▸ **Work required**
Start with the first line of the material. Repeat each line exactly through the one that contains "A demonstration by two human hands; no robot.".
---------- Given information
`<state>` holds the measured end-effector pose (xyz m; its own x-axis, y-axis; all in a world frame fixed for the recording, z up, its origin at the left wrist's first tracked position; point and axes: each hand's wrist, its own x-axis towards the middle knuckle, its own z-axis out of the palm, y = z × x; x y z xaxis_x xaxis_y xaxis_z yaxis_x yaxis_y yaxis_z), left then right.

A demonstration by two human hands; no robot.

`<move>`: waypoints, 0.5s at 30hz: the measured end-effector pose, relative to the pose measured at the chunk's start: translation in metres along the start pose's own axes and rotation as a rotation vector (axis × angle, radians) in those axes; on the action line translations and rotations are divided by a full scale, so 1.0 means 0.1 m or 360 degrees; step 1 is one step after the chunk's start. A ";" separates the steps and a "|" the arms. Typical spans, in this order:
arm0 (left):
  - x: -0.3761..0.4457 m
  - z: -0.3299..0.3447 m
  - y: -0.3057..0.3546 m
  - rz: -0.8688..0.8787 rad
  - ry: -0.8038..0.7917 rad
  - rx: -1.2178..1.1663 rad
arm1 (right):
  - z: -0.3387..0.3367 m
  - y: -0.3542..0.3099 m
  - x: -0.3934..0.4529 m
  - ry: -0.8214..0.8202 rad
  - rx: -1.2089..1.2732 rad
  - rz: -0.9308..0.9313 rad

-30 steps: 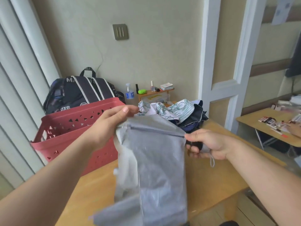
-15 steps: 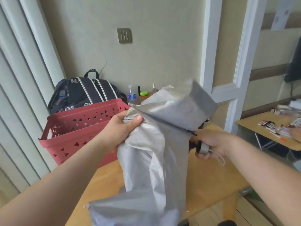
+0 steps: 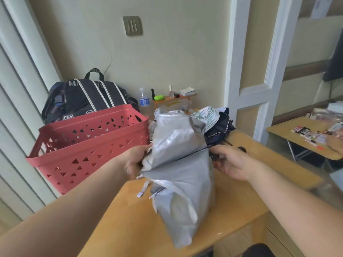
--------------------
▸ **Exercise result**
`<state>` holds the measured end-effector pose (xyz m; its own x-axis, y-axis; all in a world frame fixed for the recording, z up, its origin at the left wrist's first tracked position; point and axes: each hand's wrist, its own x-axis towards the middle knuckle, its own z-axis out of the palm, y = z × x; x y z xaxis_x xaxis_y xaxis_z yaxis_x yaxis_y yaxis_z), left then right.

A demonstration by two human hands; no robot.

That completes the response.